- AIM OF THE EXERCISE -
Starting at the line that contains "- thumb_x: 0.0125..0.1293" in the listing below, write out every line word for word until you have written the line that contains "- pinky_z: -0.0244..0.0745".

- DATASET EXTRACT -

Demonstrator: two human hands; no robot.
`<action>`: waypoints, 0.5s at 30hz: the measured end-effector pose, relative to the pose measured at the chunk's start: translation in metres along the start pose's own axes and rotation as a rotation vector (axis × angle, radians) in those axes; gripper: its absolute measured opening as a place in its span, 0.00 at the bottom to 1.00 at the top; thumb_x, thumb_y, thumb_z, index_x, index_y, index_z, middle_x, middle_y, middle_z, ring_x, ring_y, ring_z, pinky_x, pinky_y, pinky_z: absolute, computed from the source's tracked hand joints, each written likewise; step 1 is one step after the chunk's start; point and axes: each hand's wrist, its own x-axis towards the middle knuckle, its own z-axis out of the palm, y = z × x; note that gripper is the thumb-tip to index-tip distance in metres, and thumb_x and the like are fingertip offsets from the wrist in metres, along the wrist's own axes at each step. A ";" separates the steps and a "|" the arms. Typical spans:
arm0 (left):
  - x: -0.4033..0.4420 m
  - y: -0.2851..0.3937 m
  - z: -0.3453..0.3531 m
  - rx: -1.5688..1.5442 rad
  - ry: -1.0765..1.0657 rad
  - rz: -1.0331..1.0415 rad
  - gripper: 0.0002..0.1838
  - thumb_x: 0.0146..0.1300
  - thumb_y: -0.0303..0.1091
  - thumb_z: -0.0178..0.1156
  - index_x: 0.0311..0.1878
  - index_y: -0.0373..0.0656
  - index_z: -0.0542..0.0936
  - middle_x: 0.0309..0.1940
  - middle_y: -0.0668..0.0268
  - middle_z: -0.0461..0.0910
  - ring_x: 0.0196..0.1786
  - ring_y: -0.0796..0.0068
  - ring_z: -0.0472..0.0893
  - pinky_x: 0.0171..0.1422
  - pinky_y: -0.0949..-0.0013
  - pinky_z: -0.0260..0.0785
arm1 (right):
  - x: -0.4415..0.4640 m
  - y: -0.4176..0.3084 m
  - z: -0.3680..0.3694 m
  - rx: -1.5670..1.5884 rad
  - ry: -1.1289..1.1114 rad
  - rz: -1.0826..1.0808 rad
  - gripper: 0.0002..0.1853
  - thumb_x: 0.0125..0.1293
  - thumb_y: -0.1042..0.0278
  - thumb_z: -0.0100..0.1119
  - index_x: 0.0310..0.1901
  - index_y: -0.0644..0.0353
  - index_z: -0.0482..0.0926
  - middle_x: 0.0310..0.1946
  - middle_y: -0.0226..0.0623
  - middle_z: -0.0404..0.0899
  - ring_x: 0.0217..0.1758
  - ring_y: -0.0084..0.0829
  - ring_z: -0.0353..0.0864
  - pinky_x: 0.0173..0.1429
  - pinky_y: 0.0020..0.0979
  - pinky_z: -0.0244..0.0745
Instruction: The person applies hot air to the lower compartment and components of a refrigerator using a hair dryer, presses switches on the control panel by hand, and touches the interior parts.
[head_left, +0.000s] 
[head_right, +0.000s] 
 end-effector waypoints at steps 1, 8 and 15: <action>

- WORKED SOLUTION -
  - thumb_x: 0.0125..0.1293
  - thumb_y: -0.1042..0.0278
  - thumb_z: -0.0100..0.1119
  - index_x: 0.0310..0.1901
  - index_y: -0.0644..0.0353
  - index_z: -0.0482..0.0926
  - middle_x: 0.0310..0.1946
  - middle_y: -0.0226..0.0623
  - middle_z: -0.0404..0.0899
  - ring_x: 0.0217..0.1758
  - ring_y: -0.0084..0.0829
  - ring_z: -0.0353..0.0864
  - pinky_x: 0.0173..0.1429
  - pinky_y: 0.0020..0.0979
  - pinky_z: -0.0244..0.0745

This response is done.